■ Exercise
Search the data below for the string "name". Extract every line that contains it.

Stored entries
****************
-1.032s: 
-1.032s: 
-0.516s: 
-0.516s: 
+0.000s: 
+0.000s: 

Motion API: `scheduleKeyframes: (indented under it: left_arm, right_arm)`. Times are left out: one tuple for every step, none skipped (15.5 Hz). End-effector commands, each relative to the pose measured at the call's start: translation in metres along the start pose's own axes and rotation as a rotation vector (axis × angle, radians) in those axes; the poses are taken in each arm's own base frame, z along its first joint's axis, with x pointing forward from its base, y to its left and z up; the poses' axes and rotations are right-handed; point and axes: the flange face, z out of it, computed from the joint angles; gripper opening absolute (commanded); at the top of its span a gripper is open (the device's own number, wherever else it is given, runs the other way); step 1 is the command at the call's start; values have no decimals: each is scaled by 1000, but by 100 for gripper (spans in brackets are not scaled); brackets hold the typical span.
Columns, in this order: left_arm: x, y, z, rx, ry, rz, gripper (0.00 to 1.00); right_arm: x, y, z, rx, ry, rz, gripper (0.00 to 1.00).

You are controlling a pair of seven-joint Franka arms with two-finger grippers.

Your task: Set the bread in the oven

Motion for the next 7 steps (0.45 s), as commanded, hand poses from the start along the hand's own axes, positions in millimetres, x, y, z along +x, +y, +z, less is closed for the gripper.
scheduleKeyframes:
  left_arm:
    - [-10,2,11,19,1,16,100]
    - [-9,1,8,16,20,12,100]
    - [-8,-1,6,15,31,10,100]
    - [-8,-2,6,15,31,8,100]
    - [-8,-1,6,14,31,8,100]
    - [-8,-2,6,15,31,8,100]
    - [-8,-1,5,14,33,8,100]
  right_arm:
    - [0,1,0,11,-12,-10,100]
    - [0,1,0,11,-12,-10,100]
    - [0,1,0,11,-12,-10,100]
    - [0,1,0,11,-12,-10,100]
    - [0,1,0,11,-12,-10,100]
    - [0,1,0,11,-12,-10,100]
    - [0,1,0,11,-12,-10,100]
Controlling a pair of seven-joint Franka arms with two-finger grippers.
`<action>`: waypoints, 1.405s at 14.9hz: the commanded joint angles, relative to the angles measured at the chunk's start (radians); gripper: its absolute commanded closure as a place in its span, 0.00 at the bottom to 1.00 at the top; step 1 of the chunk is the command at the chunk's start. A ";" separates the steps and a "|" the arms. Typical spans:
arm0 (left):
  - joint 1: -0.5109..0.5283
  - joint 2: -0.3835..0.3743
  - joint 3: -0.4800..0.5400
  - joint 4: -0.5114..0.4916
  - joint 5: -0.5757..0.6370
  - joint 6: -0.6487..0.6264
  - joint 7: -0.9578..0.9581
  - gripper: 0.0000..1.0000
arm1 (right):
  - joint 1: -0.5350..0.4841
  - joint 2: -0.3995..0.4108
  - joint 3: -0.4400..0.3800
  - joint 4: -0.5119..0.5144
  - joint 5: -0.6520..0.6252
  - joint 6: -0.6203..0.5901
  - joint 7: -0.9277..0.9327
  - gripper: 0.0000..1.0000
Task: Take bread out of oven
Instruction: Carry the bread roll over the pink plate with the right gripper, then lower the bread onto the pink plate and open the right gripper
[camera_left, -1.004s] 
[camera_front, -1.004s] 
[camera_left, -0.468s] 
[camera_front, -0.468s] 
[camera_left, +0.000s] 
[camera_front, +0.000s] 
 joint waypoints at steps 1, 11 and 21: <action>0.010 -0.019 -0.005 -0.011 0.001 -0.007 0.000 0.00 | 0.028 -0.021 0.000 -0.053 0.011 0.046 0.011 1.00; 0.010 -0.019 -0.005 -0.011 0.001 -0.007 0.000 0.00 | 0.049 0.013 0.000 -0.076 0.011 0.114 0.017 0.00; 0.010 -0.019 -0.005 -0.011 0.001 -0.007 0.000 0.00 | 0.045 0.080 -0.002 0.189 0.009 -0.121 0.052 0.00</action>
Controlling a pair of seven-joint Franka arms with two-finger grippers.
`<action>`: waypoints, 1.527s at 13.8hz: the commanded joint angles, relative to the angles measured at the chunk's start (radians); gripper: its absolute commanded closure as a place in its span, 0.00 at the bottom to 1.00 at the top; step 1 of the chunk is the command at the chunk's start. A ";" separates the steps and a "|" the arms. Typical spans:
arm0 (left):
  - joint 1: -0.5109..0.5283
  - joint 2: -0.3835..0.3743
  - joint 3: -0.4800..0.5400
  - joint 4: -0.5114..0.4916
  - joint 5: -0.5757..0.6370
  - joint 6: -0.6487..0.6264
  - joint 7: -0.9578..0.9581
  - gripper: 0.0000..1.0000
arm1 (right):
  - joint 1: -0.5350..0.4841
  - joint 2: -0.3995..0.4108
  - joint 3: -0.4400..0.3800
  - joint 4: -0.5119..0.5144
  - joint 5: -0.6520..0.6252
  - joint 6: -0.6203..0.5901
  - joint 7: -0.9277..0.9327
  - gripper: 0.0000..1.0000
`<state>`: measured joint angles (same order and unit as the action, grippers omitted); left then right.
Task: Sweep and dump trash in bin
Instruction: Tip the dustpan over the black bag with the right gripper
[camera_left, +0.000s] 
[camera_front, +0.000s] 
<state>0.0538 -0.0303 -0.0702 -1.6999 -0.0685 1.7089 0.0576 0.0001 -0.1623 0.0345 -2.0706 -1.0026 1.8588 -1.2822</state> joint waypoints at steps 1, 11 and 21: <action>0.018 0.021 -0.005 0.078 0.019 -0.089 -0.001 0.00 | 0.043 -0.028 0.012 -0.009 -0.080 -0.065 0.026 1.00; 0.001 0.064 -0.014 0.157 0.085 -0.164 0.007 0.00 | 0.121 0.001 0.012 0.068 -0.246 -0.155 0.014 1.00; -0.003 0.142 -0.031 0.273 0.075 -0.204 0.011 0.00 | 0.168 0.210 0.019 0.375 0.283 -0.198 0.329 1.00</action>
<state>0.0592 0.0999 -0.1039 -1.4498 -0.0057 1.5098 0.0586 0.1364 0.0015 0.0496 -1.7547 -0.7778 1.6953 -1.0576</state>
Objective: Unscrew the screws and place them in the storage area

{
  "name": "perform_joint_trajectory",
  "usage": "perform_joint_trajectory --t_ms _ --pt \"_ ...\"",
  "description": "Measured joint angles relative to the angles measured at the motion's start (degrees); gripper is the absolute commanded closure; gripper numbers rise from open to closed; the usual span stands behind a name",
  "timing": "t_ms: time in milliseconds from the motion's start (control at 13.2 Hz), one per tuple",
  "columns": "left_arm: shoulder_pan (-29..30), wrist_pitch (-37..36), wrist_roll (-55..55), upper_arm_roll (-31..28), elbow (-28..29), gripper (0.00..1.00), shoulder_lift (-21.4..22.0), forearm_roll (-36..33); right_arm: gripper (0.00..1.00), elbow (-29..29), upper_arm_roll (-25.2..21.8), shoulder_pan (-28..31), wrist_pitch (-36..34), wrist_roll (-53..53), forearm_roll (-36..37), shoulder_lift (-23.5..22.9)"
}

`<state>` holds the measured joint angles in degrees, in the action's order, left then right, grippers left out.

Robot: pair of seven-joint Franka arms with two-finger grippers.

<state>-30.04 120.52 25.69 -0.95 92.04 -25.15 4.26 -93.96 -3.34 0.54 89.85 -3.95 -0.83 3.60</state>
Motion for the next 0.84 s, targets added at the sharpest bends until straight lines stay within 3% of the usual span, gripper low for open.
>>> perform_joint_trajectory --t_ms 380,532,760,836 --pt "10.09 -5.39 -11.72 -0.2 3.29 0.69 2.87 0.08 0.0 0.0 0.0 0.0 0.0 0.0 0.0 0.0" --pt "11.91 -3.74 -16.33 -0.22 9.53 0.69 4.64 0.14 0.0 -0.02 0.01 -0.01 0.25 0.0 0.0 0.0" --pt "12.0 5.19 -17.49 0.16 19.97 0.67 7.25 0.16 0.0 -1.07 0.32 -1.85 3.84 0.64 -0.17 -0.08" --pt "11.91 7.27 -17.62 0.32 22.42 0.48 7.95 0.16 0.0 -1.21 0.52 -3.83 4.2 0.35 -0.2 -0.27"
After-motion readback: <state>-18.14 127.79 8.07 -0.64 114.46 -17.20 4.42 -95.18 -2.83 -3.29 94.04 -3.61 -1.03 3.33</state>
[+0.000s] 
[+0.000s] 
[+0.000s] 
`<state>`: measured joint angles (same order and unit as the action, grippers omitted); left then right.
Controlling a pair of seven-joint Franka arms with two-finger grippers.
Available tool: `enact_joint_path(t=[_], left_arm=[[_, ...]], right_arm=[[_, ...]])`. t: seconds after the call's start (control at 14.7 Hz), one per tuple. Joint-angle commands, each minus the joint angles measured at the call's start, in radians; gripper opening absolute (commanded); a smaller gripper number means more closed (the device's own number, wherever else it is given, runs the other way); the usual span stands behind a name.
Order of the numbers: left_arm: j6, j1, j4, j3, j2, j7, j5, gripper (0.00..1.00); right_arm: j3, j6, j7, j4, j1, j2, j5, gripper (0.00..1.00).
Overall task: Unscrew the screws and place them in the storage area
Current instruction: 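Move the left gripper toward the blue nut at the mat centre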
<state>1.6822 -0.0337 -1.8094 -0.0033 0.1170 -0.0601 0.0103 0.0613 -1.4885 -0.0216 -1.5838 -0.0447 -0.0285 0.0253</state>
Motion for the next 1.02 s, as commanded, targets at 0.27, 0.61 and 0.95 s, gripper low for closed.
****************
■ Exercise solution
  "name": "perform_joint_trajectory",
  "description": "Measured joint angles relative to the angles measured at the motion's start (degrees); gripper is the absolute commanded closure; gripper numbers rise from open to closed; the usual span stands behind a name",
Available tool: `enact_joint_path(t=[_], left_arm=[[_, ...]], right_arm=[[_, ...]])`. t: seconds after the call's start (control at 14.7 Hz), one per tuple. Joint-angle commands, each minus the joint angles measured at the call's start, in radians; gripper opening absolute (commanded); a smaller gripper number means more closed (the device's own number, wherever else it is given, runs the other way); the usual span stands behind a name.

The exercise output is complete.